◆ YOUR ASSIGNMENT
The records below must be returned in full and unaltered.
───── ENTRIES SHOWN ─────
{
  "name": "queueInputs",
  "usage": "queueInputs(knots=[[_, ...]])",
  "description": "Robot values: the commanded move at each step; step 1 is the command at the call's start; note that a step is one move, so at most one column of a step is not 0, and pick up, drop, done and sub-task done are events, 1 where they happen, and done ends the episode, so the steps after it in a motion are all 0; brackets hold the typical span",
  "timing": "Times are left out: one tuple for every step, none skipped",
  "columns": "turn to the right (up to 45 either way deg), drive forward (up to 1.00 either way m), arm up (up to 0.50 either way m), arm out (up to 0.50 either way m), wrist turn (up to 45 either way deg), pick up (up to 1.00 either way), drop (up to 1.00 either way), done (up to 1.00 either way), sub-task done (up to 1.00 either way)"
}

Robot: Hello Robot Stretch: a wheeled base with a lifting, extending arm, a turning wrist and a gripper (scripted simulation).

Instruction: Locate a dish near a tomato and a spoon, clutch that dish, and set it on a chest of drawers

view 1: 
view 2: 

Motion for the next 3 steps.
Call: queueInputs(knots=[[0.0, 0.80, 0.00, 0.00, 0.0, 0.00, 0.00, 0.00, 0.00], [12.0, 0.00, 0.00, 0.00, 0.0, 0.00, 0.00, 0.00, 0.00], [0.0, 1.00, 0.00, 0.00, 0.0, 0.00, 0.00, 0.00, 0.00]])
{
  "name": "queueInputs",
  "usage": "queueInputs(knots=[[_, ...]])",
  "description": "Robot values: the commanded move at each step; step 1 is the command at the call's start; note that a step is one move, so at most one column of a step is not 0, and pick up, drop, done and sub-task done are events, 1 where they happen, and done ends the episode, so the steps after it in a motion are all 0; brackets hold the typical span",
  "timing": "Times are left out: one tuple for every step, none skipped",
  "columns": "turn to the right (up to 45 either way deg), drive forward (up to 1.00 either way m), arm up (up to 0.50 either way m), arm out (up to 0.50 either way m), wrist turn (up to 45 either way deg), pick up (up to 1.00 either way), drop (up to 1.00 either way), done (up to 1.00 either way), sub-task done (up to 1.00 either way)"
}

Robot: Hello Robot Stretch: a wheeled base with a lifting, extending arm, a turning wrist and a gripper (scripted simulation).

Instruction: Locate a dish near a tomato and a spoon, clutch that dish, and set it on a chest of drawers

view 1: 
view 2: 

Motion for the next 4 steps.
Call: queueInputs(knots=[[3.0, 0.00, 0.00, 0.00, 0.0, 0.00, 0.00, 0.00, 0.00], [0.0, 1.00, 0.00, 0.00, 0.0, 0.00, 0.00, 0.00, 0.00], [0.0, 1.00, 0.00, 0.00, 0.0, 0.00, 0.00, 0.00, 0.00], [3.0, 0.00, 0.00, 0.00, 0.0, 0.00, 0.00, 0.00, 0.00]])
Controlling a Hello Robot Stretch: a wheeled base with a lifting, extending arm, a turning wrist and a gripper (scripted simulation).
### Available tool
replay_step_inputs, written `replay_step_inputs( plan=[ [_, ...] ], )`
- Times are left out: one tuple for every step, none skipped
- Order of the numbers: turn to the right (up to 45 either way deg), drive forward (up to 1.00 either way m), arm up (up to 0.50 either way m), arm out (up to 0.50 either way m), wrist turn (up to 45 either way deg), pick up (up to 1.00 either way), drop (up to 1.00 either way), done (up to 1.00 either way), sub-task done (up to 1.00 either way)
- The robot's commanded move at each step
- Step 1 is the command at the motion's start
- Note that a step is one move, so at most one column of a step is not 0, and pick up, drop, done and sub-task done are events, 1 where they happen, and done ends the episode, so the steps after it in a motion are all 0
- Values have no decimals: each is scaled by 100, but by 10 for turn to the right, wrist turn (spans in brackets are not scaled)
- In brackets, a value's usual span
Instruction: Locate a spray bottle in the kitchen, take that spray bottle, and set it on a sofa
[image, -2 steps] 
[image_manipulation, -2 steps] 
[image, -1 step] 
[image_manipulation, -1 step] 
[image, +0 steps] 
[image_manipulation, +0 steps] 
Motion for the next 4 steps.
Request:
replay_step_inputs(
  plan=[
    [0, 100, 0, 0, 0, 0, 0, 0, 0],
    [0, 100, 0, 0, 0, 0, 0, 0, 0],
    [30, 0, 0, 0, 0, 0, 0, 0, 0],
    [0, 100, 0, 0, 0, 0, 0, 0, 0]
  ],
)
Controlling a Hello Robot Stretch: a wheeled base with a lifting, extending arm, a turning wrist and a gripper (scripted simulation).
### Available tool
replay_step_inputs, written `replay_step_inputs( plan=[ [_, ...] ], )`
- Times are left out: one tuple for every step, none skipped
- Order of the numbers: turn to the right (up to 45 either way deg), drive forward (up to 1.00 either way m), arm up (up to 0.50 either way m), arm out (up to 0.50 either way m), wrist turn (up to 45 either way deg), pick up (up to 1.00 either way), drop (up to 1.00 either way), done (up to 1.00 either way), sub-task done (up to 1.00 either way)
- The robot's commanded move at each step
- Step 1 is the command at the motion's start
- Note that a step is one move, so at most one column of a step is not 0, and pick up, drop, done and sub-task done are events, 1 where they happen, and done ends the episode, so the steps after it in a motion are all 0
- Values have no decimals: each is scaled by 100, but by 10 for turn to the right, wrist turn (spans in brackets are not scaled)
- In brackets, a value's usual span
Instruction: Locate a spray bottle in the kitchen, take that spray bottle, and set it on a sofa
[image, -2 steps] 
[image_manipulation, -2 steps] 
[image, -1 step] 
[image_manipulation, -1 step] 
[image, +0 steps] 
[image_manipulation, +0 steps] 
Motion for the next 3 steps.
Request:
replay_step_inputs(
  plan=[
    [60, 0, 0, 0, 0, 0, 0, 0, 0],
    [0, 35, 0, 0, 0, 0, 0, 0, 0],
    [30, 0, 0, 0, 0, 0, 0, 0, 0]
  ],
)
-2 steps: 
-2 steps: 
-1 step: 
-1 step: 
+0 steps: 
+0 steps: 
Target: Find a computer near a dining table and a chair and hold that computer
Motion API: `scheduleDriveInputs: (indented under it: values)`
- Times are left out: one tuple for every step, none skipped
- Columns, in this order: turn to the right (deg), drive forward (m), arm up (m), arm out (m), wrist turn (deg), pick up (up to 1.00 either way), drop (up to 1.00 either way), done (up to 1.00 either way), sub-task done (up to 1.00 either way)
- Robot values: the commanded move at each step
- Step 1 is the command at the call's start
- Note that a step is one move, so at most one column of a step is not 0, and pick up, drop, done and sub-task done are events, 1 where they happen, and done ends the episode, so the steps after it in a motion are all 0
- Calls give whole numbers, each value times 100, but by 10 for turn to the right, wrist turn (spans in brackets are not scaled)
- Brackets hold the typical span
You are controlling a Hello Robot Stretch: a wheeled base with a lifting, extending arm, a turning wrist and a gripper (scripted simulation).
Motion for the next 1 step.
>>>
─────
◆ OUTPUT OF THE TASK
{
  "name": "queueInputs",
  "usage": "queueInputs(knots=[[_, ...]])",
  "description": "Robot values: the commanded move at each step; step 1 is the command at the call's start; note that a step is one move, so at most one column of a step is not 0, and pick up, drop, done and sub-task done are events, 1 where they happen, and done ends the episode, so the steps after it in a motion are all 0; brackets hold the typical span",
  "timing": "Times are left out: one tuple for every step, none skipped",
  "columns": "turn to the right (up to 45 either way deg), drive forward (up to 1.00 either way m), arm up (up to 0.50 either way m), arm out (up to 0.50 either way m), wrist turn (up to 45 either way deg), pick up (up to 1.00 either way), drop (up to 1.00 either way), done (up to 1.00 either way), sub-task done (up to 1.00 either way)"
}

Robot: Hello Robot Stretch: a wheeled base with a lifting, extending arm, a turning wrist and a gripper (scripted simulation).

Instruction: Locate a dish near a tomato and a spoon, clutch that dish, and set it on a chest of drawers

view 1: 
view 2: 

Motion for the next 3 steps.
Call: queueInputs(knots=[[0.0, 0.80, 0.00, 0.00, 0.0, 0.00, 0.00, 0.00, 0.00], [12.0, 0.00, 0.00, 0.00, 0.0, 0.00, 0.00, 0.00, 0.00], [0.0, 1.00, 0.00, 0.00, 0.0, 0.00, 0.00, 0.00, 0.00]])
{
  "name": "queueInputs",
  "usage": "queueInputs(knots=[[_, ...]])",
  "description": "Robot values: the commanded move at each step; step 1 is the command at the call's start; note that a step is one move, so at most one column of a step is not 0, and pick up, drop, done and sub-task done are events, 1 where they happen, and done ends the episode, so the steps after it in a motion are all 0; brackets hold the typical span",
  "timing": "Times are left out: one tuple for every step, none skipped",
  "columns": "turn to the right (up to 45 either way deg), drive forward (up to 1.00 either way m), arm up (up to 0.50 either way m), arm out (up to 0.50 either way m), wrist turn (up to 45 either way deg), pick up (up to 1.00 either way), drop (up to 1.00 either way), done (up to 1.00 either way), sub-task done (up to 1.00 either way)"
}

Robot: Hello Robot Stretch: a wheeled base with a lifting, extending arm, a turning wrist and a gripper (scripted simulation).

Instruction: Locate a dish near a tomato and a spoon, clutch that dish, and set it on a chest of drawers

view 1: 
view 2: 

Motion for the next 4 steps.
Call: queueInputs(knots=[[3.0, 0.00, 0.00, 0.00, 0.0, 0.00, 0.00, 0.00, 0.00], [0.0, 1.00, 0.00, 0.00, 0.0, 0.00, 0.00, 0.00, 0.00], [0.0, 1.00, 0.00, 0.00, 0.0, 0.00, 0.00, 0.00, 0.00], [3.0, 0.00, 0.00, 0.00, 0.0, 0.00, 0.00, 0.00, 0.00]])
Controlling a Hello Robot Stretch: a wheeled base with a lifting, extending arm, a turning wrist and a gripper (scripted simulation).
### Available tool
replay_step_inputs, written `replay_step_inputs( plan=[ [_, ...] ], )`
- Times are left out: one tuple for every step, none skipped
- Order of the numbers: turn to the right (up to 45 either way deg), drive forward (up to 1.00 either way m), arm up (up to 0.50 either way m), arm out (up to 0.50 either way m), wrist turn (up to 45 either way deg), pick up (up to 1.00 either way), drop (up to 1.00 either way), done (up to 1.00 either way), sub-task done (up to 1.00 either way)
- The robot's commanded move at each step
- Step 1 is the command at the motion's start
- Note that a step is one move, so at most one column of a step is not 0, and pick up, drop, done and sub-task done are events, 1 where they happen, and done ends the episode, so the steps after it in a motion are all 0
- Values have no decimals: each is scaled by 100, but by 10 for turn to the right, wrist turn (spans in brackets are not scaled)
- In brackets, a value's usual span
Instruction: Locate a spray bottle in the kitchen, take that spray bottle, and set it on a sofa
[image, -2 steps] 
[image_manipulation, -2 steps] 
[image, -1 step] 
[image_manipulation, -1 step] 
[image, +0 steps] 
[image_manipulation, +0 steps] 
Motion for the next 4 steps.
Request:
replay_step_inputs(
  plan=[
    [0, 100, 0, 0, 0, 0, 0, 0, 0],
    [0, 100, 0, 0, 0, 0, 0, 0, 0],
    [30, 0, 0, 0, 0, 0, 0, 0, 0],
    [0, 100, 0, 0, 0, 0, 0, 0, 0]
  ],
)
Controlling a Hello Robot Stretch: a wheeled base with a lifting, extending arm, a turning wrist and a gripper (scripted simulation).
### Available tool
replay_step_inputs, written `replay_step_inputs( plan=[ [_, ...] ], )`
- Times are left out: one tuple for every step, none skipped
- Order of the numbers: turn to the right (up to 45 either way deg), drive forward (up to 1.00 either way m), arm up (up to 0.50 either way m), arm out (up to 0.50 either way m), wrist turn (up to 45 either way deg), pick up (up to 1.00 either way), drop (up to 1.00 either way), done (up to 1.00 either way), sub-task done (up to 1.00 either way)
- The robot's commanded move at each step
- Step 1 is the command at the motion's start
- Note that a step is one move, so at most one column of a step is not 0, and pick up, drop, done and sub-task done are events, 1 where they happen, and done ends the episode, so the steps after it in a motion are all 0
- Values have no decimals: each is scaled by 100, but by 10 for turn to the right, wrist turn (spans in brackets are not scaled)
- In brackets, a value's usual span
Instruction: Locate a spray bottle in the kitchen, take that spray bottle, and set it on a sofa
[image, -2 steps] 
[image_manipulation, -2 steps] 
[image, -1 step] 
[image_manipulation, -1 step] 
[image, +0 steps] 
[image_manipulation, +0 steps] 
Motion for the next 3 steps.
Request:
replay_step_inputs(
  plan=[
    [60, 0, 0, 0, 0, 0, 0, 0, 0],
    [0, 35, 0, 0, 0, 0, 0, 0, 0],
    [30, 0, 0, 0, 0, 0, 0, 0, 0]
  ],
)
-2 steps: 
-2 steps: 
-1 step: 
-1 step: 
+0 steps: 
+0 steps: 
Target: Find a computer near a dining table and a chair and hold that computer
Motion API: `scheduleDriveInputs: (indented under it: values)`
- Times are left out: one tuple for every step, none skipped
- Columns, in this order: turn to the right (deg), drive forward (m), arm up (m), arm out (m), wrist turn (deg), pick up (up to 1.00 either way), drop (up to 1.00 either way), done (up to 1.00 either way), sub-task done (up to 1.00 either way)
- Robot values: the commanded move at each step
- Step 1 is the command at the call's start
- Note that a step is one move, so at most one column of a step is not 0, and pick up, drop, done and sub-task done are events, 1 where they happen, and done ends the episode, so the steps after it in a motion are all 0
- Calls give whole numbers, each value times 100, but by 10 for turn to the right, wrist turn (spans in brackets are not scaled)
- Brackets hold the typical span
You are controlling a Hello Robot Stretch: a wheeled base with a lifting, extending arm, a turning wrist and a gripper (scripted simulation).
Motion for the next 1 step.
>>>

The output requires no further additions.